For each line in the records that contains "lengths", make a copy.
━━━━━ Entries supplied
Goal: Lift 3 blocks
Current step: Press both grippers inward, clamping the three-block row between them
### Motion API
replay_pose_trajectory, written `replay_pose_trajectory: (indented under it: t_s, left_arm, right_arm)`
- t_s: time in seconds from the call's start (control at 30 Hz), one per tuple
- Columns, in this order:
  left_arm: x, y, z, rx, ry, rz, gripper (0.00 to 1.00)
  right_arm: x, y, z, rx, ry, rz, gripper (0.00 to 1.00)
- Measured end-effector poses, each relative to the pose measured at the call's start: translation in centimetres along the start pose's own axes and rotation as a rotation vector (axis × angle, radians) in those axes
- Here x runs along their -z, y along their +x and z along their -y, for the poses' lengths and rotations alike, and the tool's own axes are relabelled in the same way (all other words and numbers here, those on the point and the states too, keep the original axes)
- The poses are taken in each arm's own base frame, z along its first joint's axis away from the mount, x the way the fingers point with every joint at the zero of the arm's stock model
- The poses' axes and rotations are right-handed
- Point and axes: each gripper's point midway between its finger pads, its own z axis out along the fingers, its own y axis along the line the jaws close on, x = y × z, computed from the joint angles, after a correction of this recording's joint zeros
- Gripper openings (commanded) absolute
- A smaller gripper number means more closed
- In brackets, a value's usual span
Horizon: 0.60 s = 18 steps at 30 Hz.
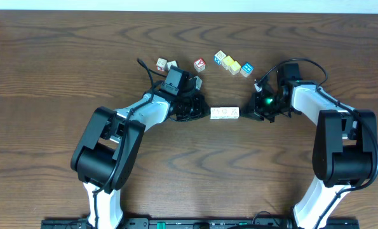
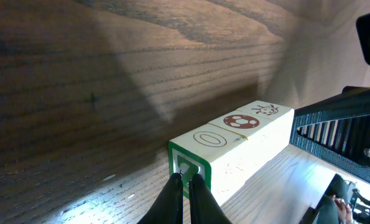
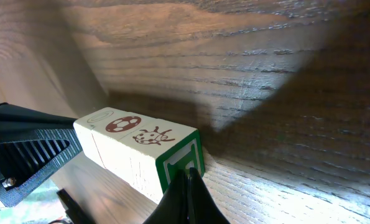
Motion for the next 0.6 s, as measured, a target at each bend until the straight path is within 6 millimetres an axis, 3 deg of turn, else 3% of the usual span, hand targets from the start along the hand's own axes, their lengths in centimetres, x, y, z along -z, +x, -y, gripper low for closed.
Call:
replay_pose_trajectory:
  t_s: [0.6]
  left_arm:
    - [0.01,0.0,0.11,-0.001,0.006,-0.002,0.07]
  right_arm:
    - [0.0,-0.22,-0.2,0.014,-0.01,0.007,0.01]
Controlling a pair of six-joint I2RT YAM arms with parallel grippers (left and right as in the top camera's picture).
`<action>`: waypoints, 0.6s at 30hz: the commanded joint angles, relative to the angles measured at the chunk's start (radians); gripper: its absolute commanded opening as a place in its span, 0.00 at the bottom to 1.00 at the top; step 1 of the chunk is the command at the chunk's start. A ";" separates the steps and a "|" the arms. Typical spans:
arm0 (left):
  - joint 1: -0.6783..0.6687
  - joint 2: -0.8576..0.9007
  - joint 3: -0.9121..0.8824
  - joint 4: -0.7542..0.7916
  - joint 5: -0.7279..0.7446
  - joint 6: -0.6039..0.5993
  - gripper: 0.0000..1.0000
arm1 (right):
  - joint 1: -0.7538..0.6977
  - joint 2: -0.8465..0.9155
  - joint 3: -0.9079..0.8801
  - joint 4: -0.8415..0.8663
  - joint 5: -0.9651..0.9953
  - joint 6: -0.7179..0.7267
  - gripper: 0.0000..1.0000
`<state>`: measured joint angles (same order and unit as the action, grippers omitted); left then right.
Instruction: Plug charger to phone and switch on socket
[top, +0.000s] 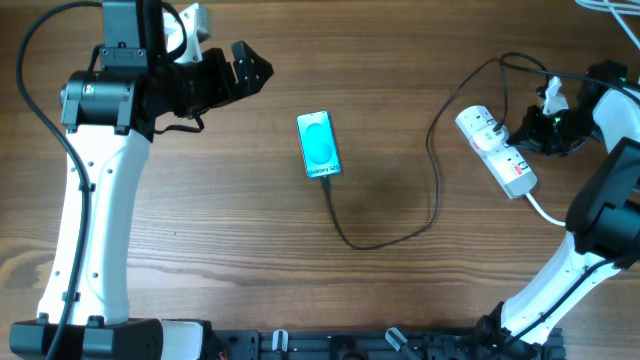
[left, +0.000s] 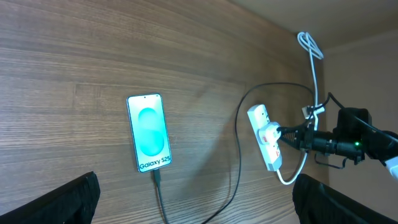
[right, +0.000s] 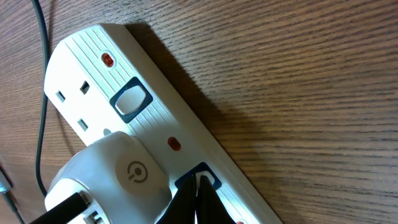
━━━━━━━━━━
Completed exercise:
- Here x runs along their -z, y along their +x and z along their -y, for the poses' lengths and rotations alike, and the tool's own axes are relabelled in the same way (all other words and numbers here, those on the point and the states too, keep the original axes)
Motion for the next 0.6 s, as measured, a target at each bend until the straight path is within 6 millimetres an axis, 3 deg of turn, else 3% of the usual span, hand targets from the start along the hand's own axes, their lengths in centimetres, x, y, z along -z, +x, -y, gripper low for closed.

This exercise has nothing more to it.